17 Feb 2018

Marlon Williams: love, jealousy and Aldous

From RNZ Music, 1:20 pm on 17 February 2018

Lyttelton’s Marlon Williams has just released his second album Make Way For Love. It meditates on love, jealousy, the difficulties of relationships and having your heart broken. Marlon speaks with Kirsten Johnstone and breaks down some of the songs. 

Marlon Williams

Marlon Williams Photo: Guillick

KJ: You’re immediately aware when listening to this album that it’s inspired by heartbreak - what’s it been like to talk about these songs with journalists?

MW: It’s been pretty therapeutic. The whole process, from the need to create these songs right down to moments like this. It’s been a very self-exploratory journey, yeah I feel like I gave up a lot of the weight of the material in the writing process.

Anyone who’s followed your career will know who this album is about - and Aldous Harding is a notoriously guarded and private person - did you need to discuss these songs with her before airing all this?

No. She’s guarded, but she’s extremely respectful and understanding about the artistic process, and the need to express honestly. Yeah, it’s not even a question. It’s what I want to do, and what I need to do, and that’s all there is to it.

Marlon Williams

Marlon Williams Photo: Guillick

And she’s written songs that refer to you right?

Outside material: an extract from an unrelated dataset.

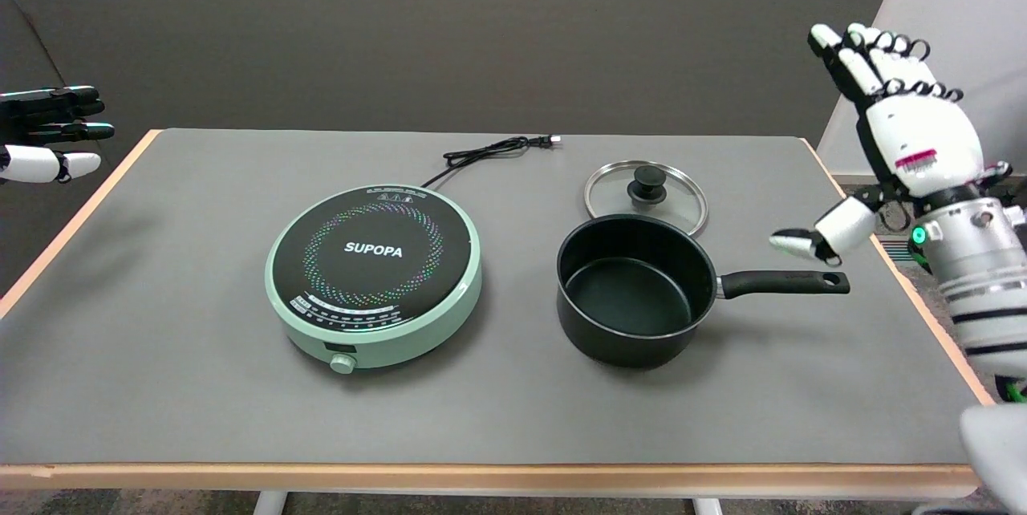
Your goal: Pick up the soup pot.
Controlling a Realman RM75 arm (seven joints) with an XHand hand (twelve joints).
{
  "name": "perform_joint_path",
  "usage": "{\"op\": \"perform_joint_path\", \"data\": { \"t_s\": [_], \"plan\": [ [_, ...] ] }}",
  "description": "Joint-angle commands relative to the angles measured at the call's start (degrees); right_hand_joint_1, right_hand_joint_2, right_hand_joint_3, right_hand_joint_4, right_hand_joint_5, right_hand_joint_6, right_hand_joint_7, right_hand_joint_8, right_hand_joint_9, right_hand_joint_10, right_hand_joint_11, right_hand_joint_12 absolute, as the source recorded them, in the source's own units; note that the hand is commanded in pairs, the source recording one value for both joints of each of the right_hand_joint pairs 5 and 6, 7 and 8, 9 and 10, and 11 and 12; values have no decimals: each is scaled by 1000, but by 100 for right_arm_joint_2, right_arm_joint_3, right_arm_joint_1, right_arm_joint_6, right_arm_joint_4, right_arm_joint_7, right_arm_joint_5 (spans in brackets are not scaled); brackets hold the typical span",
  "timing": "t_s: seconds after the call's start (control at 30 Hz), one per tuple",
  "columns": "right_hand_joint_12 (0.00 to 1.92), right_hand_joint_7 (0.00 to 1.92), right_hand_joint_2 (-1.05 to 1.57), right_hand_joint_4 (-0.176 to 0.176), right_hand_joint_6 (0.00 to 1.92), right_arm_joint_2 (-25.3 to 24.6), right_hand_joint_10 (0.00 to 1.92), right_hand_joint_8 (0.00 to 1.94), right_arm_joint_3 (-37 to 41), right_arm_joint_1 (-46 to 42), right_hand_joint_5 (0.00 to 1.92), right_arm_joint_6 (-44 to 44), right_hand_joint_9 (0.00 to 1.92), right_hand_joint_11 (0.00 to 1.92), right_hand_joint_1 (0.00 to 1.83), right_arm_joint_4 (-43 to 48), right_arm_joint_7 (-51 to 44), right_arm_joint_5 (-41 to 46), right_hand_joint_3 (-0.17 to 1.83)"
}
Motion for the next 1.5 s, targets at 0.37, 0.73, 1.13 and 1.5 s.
{"op": "perform_joint_path", "data": {
  "t_s": [0.37,0.73,1.13,1.5],
  "plan": [
    [36,36,-524,176,36,-720,36,36,164,-1171,36,220,36,36,1113,193,-658,-202,1006],
    [32,32,-678,176,32,1739,32,32,-192,-1386,32,-1067,32,32,1060,169,313,-158,1164],
    [31,31,-694,176,31,3585,31,31,75,-2580,31,-1030,31,31,1019,121,972,1105,1123],
    [32,32,-625,176,32,3413,32,32,227,-3504,32,-1353,32,32,1022,121,995,1129,1008]
  ]
}}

I’m going to preserve that mystery for her.

You suffered some writer’s block before these songs came ‘vomiting out’ where did you do that?

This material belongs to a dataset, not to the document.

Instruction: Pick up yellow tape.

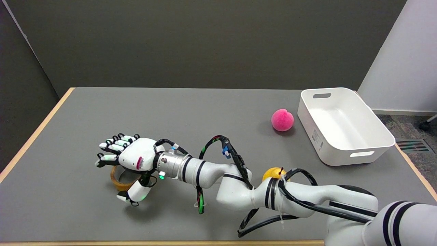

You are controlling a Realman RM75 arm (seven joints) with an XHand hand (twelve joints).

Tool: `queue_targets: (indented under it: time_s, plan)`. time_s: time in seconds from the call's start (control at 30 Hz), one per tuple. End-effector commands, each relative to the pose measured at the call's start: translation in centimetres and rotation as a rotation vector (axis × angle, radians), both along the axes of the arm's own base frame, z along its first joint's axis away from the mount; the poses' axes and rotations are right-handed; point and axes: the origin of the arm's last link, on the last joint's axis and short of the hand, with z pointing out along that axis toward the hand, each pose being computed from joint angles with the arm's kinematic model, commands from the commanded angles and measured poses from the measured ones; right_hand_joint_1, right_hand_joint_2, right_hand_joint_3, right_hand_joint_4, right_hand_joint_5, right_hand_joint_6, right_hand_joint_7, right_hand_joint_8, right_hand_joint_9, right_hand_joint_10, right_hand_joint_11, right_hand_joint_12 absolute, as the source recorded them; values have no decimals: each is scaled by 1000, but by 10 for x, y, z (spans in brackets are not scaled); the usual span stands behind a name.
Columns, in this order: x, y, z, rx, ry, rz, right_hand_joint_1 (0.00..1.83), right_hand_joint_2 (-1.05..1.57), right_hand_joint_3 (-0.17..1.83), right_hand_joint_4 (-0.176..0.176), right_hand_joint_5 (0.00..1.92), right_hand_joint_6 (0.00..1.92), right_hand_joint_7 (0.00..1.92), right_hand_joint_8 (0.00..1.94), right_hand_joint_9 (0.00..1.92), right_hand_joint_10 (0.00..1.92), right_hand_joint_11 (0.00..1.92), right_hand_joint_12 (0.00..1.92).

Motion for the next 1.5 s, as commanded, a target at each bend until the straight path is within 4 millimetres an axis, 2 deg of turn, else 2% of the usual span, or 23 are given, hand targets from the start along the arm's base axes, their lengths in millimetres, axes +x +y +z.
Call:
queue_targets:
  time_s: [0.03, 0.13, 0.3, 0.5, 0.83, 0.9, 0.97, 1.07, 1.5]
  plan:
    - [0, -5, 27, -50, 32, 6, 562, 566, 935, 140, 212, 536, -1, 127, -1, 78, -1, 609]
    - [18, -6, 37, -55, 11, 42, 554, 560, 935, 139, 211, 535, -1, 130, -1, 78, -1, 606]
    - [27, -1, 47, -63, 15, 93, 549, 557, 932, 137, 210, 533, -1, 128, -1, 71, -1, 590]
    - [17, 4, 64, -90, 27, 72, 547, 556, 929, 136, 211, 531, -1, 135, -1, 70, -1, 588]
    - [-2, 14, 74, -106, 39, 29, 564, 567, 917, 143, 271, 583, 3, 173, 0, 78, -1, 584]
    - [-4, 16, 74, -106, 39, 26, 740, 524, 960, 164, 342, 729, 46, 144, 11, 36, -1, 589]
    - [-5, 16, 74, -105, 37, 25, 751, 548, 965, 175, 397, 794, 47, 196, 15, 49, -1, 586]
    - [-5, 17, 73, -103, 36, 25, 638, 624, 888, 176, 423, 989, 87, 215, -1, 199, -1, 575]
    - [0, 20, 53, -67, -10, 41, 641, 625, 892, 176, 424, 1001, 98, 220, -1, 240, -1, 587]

I was at home, in Lyttelton, at [the house next to] Ben Edwards’ studio, which is the closest thing I’ve had to a home for a long time. So it was very close, and claustrophobic and there were mirrors everywhere .. it was like a little hothouse of myself.

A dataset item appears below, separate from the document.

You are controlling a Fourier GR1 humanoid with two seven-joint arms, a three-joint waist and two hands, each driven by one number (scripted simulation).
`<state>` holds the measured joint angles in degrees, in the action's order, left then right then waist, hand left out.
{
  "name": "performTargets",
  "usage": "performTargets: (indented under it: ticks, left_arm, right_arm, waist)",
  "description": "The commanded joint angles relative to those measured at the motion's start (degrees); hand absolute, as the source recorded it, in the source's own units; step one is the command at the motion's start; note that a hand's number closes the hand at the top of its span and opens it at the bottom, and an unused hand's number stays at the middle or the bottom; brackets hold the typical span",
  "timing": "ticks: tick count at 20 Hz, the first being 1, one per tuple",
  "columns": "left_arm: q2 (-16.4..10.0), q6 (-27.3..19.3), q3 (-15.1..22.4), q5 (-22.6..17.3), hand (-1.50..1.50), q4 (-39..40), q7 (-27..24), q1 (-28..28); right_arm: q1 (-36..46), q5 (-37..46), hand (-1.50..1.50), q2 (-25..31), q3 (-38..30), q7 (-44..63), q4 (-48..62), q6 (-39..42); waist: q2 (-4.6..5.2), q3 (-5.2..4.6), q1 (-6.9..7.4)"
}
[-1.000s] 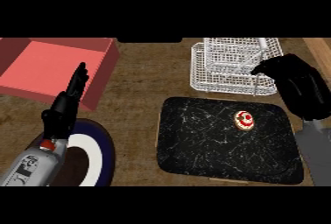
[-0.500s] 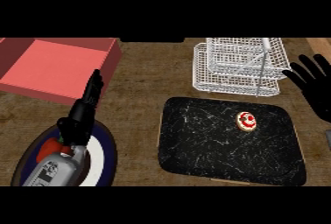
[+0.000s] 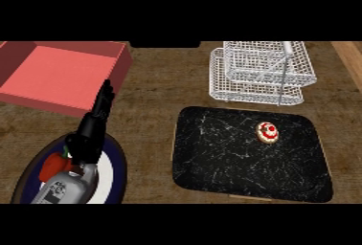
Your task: Pick the cupcake from the tray and place it in the tiered basket
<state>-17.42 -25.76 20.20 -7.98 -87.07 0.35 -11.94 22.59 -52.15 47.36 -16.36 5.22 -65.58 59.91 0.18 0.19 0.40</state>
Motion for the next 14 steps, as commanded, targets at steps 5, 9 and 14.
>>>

So you were by yourself? Did Ben leave you to it?

Nah, Ben was in the studio, and … I would run back and forth and we’d lock things in as I went along. We turned into something of a comedy duo of me coming manically in and out like Kramer [from Seinfeld] with stupid new ideas and him trying to find some sense in them - rinse and repeat.

29062016 Photo RNZ / Rebekah Parsons-King. L-R Marlon Williams and Ben Edwards in studio at The Sitting Room in Lyttelton.

Photo: RNZ / Rebekah Parsons-King

Ben seems like quite a nurturing personality - was he ever concerned about your mental health?

Oh he’s always concerned about my mental health, and I’m always concerned about his. There was a real brotherly camaraderie going on, we’ve both been through a lot, together and separately, and so you know, it was a very safe space, and yeah, he is very nurturing and I felt a lot of love coming off him, and I kinda needed it.

You referred to your debut album as kind of a mixtape - a calling card - you were obviously aware of the lack of cohesion in that album. This one has cohesion, it has a concept right though, but were you ever afraid that it would be too much - too depressing - for people?

There was a moment when I thought, “This is going to be too overbearing, it’s too much of me projecting out on the world,” but then I talked to Delaney [Davidson] and he said, “That’s all these are is projections - and they’ll be imprinted on people’s own lives. The songs belong to the listeners as soon as they are the ones hearing them. So don’t worry so much about the drama of your individual life being shown to the world - it’s their drama.”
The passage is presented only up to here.